> _Stored items_
* * *

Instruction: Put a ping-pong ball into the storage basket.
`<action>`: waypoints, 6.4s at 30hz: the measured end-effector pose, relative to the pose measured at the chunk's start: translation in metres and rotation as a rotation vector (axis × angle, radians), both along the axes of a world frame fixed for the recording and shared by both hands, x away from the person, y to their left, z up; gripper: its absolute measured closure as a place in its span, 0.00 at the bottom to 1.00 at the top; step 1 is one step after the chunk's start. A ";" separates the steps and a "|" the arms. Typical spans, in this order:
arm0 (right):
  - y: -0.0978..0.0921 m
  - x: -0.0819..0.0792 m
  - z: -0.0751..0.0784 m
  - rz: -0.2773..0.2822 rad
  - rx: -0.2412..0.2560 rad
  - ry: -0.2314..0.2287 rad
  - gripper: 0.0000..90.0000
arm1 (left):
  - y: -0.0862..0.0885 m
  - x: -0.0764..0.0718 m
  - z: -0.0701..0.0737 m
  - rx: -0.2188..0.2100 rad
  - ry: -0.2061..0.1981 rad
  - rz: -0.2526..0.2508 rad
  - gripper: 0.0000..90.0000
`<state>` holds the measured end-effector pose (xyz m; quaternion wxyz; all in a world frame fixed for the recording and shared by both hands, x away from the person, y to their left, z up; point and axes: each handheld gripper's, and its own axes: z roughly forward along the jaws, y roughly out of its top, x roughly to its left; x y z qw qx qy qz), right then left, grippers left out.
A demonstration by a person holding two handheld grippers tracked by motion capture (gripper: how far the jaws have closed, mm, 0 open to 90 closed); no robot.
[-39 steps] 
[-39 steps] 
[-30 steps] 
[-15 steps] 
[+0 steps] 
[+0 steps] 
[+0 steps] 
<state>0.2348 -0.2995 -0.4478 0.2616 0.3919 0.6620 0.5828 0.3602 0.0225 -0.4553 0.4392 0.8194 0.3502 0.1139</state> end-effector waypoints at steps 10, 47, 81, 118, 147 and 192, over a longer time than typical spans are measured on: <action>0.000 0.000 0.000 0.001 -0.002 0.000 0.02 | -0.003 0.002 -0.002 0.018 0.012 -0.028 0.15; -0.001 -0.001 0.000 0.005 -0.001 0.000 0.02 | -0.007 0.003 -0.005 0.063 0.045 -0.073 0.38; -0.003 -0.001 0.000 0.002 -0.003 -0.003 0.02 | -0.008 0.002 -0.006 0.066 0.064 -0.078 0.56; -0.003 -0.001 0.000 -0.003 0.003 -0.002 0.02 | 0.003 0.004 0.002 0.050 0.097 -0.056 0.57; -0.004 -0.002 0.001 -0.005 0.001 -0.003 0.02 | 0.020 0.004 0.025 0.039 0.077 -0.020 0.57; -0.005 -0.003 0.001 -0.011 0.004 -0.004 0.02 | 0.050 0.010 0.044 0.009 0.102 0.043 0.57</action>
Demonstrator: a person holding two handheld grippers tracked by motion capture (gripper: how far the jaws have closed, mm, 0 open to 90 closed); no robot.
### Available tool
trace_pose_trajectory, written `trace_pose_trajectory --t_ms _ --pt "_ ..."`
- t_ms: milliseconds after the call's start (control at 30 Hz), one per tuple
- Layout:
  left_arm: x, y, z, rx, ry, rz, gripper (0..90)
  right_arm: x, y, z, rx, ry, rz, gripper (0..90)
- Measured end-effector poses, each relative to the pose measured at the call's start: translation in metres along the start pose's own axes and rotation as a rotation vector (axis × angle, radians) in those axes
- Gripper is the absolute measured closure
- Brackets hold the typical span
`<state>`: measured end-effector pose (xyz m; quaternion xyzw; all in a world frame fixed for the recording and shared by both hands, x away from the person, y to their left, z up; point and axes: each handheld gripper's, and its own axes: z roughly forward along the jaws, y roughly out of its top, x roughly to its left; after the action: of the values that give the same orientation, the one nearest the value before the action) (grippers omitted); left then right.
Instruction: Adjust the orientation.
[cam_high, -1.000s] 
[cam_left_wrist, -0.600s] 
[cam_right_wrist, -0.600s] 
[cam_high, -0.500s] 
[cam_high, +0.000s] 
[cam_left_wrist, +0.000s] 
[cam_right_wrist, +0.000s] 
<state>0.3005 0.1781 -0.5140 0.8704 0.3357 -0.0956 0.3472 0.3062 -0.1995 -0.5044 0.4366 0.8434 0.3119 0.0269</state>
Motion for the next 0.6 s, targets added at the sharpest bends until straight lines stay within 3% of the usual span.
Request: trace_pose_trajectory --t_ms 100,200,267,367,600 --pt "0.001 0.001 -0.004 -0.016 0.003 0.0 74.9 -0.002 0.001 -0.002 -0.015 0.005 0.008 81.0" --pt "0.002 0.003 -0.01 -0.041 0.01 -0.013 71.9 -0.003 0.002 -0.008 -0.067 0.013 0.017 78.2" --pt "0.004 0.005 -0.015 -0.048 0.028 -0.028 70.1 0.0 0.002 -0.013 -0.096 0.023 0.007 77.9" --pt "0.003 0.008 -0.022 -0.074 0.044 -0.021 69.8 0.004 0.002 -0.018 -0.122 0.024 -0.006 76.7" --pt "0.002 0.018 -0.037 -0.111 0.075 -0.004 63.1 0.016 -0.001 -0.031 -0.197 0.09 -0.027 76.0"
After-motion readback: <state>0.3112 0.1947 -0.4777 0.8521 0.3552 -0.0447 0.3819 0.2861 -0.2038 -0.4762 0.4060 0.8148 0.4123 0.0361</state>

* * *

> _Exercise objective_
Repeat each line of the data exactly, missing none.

> _Result_
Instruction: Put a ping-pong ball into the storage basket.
`<action>`: waypoints, 6.4s at 30hz: the measured end-effector pose, relative to the pose measured at the chunk's start: translation in metres and rotation as a rotation vector (axis × angle, radians), both along the axes of a world frame fixed for the recording and shared by both hands, x away from the person, y to their left, z up; gripper: its absolute measured closure as a place in its span, 0.00 at the bottom to 1.00 at the top; step 1 is one step after the chunk's start. A ";" separates the steps and a "|" the arms. Typical spans, in this order:
arm0 (right):
  - y: -0.0978..0.0921 m
  - x: -0.0819..0.0792 m
  - z: -0.0751..0.0784 m
  - rz: -0.2773..0.2822 rad
  - rx: -0.2412..0.2560 rad
  - ry: -0.2314..0.2287 rad
  - gripper: 0.0000..90.0000
arm1 (left):
  - y: -0.0862..0.0885 m
  - x: -0.0764..0.0718 m
  - z: -0.0701..0.0737 m
  - rx: -0.2188..0.2100 rad
  - ry: -0.2061..0.1981 rad
  - rz: -0.2526..0.2508 rad
  - gripper: 0.0000..90.0000
`<state>` holds the measured end-effector pose (xyz m; quaternion wxyz; all in a world frame fixed for the recording and shared by both hands, x away from the person, y to their left, z up; point and axes: each handheld gripper's, and its own axes: z roughly forward along the jaws, y roughly out of its top, x roughly to its left; x y z qw qx qy qz), right then left, grippers left out.
A demonstration by a person holding two handheld grippers tracked by motion capture (gripper: how far the jaws have closed, mm, 0 open to 90 closed); no robot.
[-39 steps] 
[-39 steps] 
[-30 steps] 
[-15 steps] 
[+0 steps] 
[+0 steps] 
[+0 steps] 
<state>0.2348 -0.2995 -0.4478 0.2616 0.3919 0.6620 0.5828 0.3602 0.0225 -0.4553 0.4392 0.8194 0.3502 0.1139</state> end-effector waypoints at steps 10, 47, 81, 118, 147 and 192, over a longer time than typical spans are measured on: <action>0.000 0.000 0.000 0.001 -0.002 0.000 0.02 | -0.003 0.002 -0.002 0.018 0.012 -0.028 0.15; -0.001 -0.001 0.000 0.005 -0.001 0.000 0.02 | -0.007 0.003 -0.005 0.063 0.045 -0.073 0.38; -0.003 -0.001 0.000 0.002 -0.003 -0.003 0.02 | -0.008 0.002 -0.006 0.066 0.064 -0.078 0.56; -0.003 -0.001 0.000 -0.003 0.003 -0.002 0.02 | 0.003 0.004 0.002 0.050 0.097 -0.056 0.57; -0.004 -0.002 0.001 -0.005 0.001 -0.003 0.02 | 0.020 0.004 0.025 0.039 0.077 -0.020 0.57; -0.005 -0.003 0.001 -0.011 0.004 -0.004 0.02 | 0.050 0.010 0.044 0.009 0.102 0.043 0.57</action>
Demonstrator: a person holding two handheld grippers tracked by motion capture (gripper: how far the jaws have closed, mm, 0 open to 90 closed); no robot.
### Available tool
trace_pose_trajectory, written `trace_pose_trajectory --t_ms _ --pt "_ ..."`
- t_ms: milliseconds after the call's start (control at 30 Hz), one per tuple
- Layout:
  left_arm: x, y, z, rx, ry, rz, gripper (0..90)
  right_arm: x, y, z, rx, ry, rz, gripper (0..90)
- Measured end-effector poses, each relative to the pose measured at the call's start: translation in metres along the start pose's own axes and rotation as a rotation vector (axis × angle, radians) in those axes
- Gripper is the absolute measured closure
- Brackets hold the typical span
`<state>`: measured end-effector pose (xyz m; quaternion xyzw; all in a world frame fixed for the recording and shared by both hands, x away from the person, y to their left, z up; point and axes: each handheld gripper's, and its own axes: z roughly forward along the jaws, y roughly out of its top, x roughly to its left; after the action: of the values that give the same orientation, the one nearest the value before the action) (grippers omitted); left then right.
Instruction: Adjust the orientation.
[cam_high, -1.000s] 
[cam_left_wrist, -0.600s] 
[cam_right_wrist, -0.600s] 
[cam_high, -0.500s] 
[cam_high, +0.000s] 
[cam_left_wrist, +0.000s] 
[cam_right_wrist, +0.000s] 
<state>0.3005 0.1781 -0.5140 0.8704 0.3357 -0.0956 0.3472 0.3062 -0.1995 -0.5044 0.4366 0.8434 0.3119 0.0269</state>
Motion for the next 0.6 s, targets added at the sharpest bends until straight lines stay within 3% of the usual span.
Request: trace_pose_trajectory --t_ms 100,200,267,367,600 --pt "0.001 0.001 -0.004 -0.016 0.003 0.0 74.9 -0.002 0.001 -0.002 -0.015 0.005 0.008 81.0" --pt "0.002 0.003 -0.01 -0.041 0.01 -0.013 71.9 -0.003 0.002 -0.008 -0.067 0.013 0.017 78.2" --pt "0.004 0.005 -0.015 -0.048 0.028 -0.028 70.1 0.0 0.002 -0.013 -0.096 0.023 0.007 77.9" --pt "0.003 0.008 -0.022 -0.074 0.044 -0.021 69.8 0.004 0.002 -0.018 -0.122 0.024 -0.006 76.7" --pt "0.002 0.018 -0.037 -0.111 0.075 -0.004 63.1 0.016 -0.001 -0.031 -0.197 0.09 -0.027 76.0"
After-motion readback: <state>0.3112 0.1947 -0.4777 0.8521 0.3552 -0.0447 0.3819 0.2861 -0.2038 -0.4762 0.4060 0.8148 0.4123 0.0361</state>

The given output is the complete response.